> **What is being asked**: Your task is to write out the full listing once more, exactly.

> **Recorded information**:

= Beginning of Section =

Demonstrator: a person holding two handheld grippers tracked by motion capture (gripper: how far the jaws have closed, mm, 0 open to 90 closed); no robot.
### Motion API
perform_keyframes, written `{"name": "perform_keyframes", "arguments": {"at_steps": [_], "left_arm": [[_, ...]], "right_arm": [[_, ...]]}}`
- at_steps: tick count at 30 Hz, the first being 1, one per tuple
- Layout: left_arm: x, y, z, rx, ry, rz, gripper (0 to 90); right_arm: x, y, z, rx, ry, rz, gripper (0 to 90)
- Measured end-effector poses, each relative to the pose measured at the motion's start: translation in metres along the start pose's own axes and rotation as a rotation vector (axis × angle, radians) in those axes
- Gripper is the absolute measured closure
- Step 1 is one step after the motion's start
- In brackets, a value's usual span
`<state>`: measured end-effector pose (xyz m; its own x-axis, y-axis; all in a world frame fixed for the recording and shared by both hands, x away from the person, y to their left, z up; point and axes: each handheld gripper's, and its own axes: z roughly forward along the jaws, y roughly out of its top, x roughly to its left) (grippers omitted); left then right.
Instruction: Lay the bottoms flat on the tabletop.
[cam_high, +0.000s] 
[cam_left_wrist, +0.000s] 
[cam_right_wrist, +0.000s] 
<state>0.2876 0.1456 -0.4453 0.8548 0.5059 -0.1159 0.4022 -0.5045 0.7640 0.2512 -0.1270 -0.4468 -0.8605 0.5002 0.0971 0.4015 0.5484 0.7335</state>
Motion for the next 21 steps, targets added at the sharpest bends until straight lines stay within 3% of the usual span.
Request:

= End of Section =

> **Answer for this exercise**:
Demonstrator: a person holding two handheld grippers tracked by motion capture (gripper: how far the jaws have closed, mm, 0 open to 90 closed); no robot.
### Motion API
perform_keyframes, written `{"name": "perform_keyframes", "arguments": {"at_steps": [_], "left_arm": [[_, ...]], "right_arm": [[_, ...]]}}`
- at_steps: tick count at 30 Hz, the first being 1, one per tuple
- Layout: left_arm: x, y, z, rx, ry, rz, gripper (0 to 90); right_arm: x, y, z, rx, ry, rz, gripper (0 to 90)
- Measured end-effector poses, each relative to the pose measured at the motion's start: translation in metres along the start pose's own axes and rotation as a rotation vector (axis × angle, radians) in those axes
- Gripper is the absolute measured closure
- Step 1 is one step after the motion's start
- In brackets, a value's usual span
`<state>`: measured end-effector pose (xyz m; its own x-axis, y-axis; all in a world frame fixed for the recording and shared by both hands, x away from the person, y to their left, z up; point and axes: each handheld gripper's, and its own axes: z roughly forward along the jaws, y roughly out of its top, x roughly to its left) (grippers omitted); left then right.
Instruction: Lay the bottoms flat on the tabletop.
[cam_high, +0.000s] 
[cam_left_wrist, +0.000s] 
[cam_right_wrist, +0.000s] 
<state>0.2876 0.1456 -0.4453 0.8548 0.5059 -0.1159 0.4022 -0.5045 0.7640 0.2512 -0.1270 -0.4468 -0.8605 0.5002 0.0971 0.4015 0.5484 0.7335</state>
Motion for the next 21 steps, targets added at the sharpest bends until straight lines stay within 3% of the usual span.
Request:

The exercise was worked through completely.